Exercise data below:

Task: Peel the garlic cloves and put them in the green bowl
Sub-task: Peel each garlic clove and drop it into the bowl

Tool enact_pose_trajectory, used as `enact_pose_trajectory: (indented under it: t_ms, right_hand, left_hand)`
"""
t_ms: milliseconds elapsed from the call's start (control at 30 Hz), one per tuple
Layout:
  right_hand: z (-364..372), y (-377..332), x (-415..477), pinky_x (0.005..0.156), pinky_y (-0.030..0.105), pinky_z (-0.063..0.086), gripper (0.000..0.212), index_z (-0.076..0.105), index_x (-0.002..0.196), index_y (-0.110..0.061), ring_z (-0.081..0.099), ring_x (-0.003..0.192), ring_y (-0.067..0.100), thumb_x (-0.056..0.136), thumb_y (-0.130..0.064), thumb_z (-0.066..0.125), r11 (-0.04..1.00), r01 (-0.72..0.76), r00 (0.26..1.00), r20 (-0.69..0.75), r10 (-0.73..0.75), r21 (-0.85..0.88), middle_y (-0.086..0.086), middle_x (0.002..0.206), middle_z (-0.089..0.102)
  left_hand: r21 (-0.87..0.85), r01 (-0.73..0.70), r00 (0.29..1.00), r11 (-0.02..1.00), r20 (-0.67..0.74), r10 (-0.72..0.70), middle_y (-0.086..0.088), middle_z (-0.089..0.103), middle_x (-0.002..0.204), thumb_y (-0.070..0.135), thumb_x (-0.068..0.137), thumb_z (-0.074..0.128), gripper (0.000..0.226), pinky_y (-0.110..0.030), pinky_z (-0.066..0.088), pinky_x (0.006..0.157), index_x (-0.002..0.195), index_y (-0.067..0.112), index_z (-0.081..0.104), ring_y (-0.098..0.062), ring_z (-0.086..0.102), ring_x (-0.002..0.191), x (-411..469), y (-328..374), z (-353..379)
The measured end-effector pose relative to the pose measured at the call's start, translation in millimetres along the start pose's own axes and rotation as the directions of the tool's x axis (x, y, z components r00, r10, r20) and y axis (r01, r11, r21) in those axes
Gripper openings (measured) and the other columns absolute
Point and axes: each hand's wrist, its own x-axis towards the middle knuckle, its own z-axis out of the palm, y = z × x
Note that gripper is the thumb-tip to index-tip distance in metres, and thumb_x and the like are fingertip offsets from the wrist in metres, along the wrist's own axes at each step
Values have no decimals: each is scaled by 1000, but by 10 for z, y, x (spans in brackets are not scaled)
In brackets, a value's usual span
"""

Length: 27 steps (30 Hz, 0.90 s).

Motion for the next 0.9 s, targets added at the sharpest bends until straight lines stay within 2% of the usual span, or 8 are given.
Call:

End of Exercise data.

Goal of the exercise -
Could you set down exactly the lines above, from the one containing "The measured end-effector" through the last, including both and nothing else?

Exercise result -
The measured end-effector pose relative to the pose measured at the call's start, translation in millimetres along the start pose's own axes and rotation as the directions of the tool's x axis (x, y, z components r00, r10, r20) and y axis (r01, r11, r21) in those axes
Gripper openings (measured) and the other columns absolute
Point and axes: each hand's wrist, its own x-axis towards the middle knuckle, its own z-axis out of the palm, y = z × x
Note that gripper is the thumb-tip to index-tip distance in metres, and thumb_x and the like are fingertip offsets from the wrist in metres, along the wrist's own axes at each step
Values have no decimals: each is scaled by 1000, but by 10 for z, y, x (spans in brackets are not scaled)
In brackets, a value's usual span
"""

Length: 27 steps (30 Hz, 0.90 s).

Motion for the next 0.9 s, targets added at the sharpest bends until straight lines stay within 2% of the usual span, or 8 are given.
Call:

This exercise is now done.